There is a concept change within a short duration of time (Sudden).
An old concept is gradually replaced by a new concept over a period of time (Gradual).
A new concept is incrementally reached over a period of time (Incremental).
The old concept reoccurs after some time (Reoccurring).

2.3. Concept-Drift Handling

Dong et al. in [18] proved and showed that a well-trained defect-prediction model may output inaccurate results if the data distribution changes over time. They also proved that training a prediction model becomes more difficult in such scenarios. This points out that concept drift must be handled if data distributions change over time. In our current study, we present an approach to detect and handle concept drift in SDP.

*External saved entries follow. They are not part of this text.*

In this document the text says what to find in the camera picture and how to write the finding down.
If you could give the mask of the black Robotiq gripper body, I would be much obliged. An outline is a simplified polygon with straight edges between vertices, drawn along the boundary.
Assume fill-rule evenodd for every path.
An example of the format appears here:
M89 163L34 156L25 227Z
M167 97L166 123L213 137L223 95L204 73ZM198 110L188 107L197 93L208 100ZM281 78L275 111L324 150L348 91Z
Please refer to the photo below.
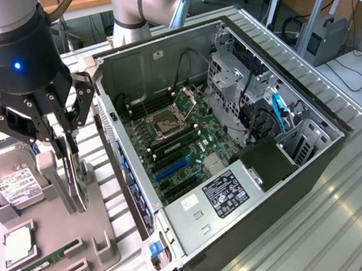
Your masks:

While predicting defects in software, drift could happen when the trained predictor does not perform well due to the presence of a changing concept. Therefore, these changing concepts must be discovered to update the predictor. Our proposed approach, as described in the following sections, efficiently discovers the concept-drift points in software-defect data.

3. Related Work

A few investigations revealing assessments of CD in SDP are found in the literature. Below, we talk about these works, which are summarized in Table 1.

Rathore et al. [8] evaluated various fault-prediction research studies from 1993 onwards. They classified the revision of these studies into three groups: data-quality issues, fault-prediction techniques, and software metrices. They found that most fault-prediction studies experimented eith publicly available, object-oriented and process metrics data. They also found that the performance of fault prediction models vary with datasets used for prediction.

Hall et al. [7] reviewed the prediction performance of thirty-six defect-prediction techniques published during 2000 to 2010 in software engineering. The major contributions of that study were centered on the classification of techniques on the grounds of a prediction model, software metrics, the dependency of variables, and the prediction performance of SDP. They proved that prediction methods using naive Bayes and linear regression (LR) produced better defect predictions than C4.5 and support vector machine. The prediction results for object-oriented software metrics were found to be better than other LOC or complexity metrics. On the other hand, they did not provide any taxonomical classification of SDP models.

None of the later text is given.